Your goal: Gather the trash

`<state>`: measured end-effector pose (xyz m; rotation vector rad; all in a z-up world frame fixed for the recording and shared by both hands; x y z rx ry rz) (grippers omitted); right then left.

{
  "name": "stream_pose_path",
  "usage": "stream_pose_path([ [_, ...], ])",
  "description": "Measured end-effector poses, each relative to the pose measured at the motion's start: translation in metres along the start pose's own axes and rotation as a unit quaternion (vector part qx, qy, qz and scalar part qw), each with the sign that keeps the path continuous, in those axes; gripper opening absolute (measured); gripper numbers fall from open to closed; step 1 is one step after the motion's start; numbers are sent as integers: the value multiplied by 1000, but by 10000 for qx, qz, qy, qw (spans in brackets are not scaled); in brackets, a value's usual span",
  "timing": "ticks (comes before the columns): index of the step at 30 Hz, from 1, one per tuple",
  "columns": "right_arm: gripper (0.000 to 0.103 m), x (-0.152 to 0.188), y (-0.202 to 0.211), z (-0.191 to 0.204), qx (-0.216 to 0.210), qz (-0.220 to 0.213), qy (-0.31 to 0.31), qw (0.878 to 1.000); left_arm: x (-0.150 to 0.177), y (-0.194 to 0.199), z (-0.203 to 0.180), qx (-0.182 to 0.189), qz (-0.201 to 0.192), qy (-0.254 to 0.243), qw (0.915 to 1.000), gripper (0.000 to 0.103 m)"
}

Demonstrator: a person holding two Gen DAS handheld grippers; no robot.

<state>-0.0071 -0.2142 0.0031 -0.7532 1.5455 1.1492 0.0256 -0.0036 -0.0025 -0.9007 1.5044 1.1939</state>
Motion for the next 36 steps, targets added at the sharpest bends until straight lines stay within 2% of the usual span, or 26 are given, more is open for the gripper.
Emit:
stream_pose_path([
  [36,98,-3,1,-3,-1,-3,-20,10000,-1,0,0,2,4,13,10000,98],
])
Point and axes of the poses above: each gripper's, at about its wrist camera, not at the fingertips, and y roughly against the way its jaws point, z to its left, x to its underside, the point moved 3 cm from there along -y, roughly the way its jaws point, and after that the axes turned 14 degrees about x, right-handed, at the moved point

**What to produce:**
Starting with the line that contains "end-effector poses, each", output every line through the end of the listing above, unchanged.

**Response to this task:**
  "description": "Measured end-effector poses, each relative to the pose measured at the motion's start: translation in metres along the start pose's own axes and rotation as a unit quaternion (vector part qx, qy, qz and scalar part qw), each with the sign that keeps the path continuous, in those axes; gripper opening absolute (measured); gripper numbers fall from open to closed; step 1 is one step after the motion's start; numbers are sent as integers: the value multiplied by 1000, but by 10000 for qx, qz, qy, qw (spans in brackets are not scaled); in brackets, a value's usual span",
  "timing": "ticks (comes before the columns): index of the step at 30 Hz, from 1, one per tuple",
  "columns": "right_arm: gripper (0.000 to 0.103 m), x (-0.152 to 0.188), y (-0.202 to 0.211), z (-0.191 to 0.204), qx (-0.216 to 0.210), qz (-0.220 to 0.213), qy (-0.31 to 0.31), qw (0.878 to 1.000); left_arm: x (-0.150 to 0.177), y (-0.194 to 0.199), z (-0.203 to 0.180), qx (-0.182 to 0.189), qz (-0.201 to 0.192), qy (-0.254 to 0.243), qw (0.915 to 1.000), gripper (0.000 to 0.103 m)"
}

Demonstrator: a person holding two Gen DAS handheld grippers; no robot.

<state>-0.0071 -0.2142 0.0031 -0.7532 1.5455 1.1492 0.0256 -0.0036 -0.0025 -0.9007 1.5044 1.1939</state>
Motion for the next 36 steps, targets added at the sharpest bends until straight lines stay within 2% of the usual span, or 26 are given, more is open for the gripper.
Emit:
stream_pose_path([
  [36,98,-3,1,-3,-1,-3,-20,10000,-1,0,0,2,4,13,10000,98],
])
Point and axes of the poses above: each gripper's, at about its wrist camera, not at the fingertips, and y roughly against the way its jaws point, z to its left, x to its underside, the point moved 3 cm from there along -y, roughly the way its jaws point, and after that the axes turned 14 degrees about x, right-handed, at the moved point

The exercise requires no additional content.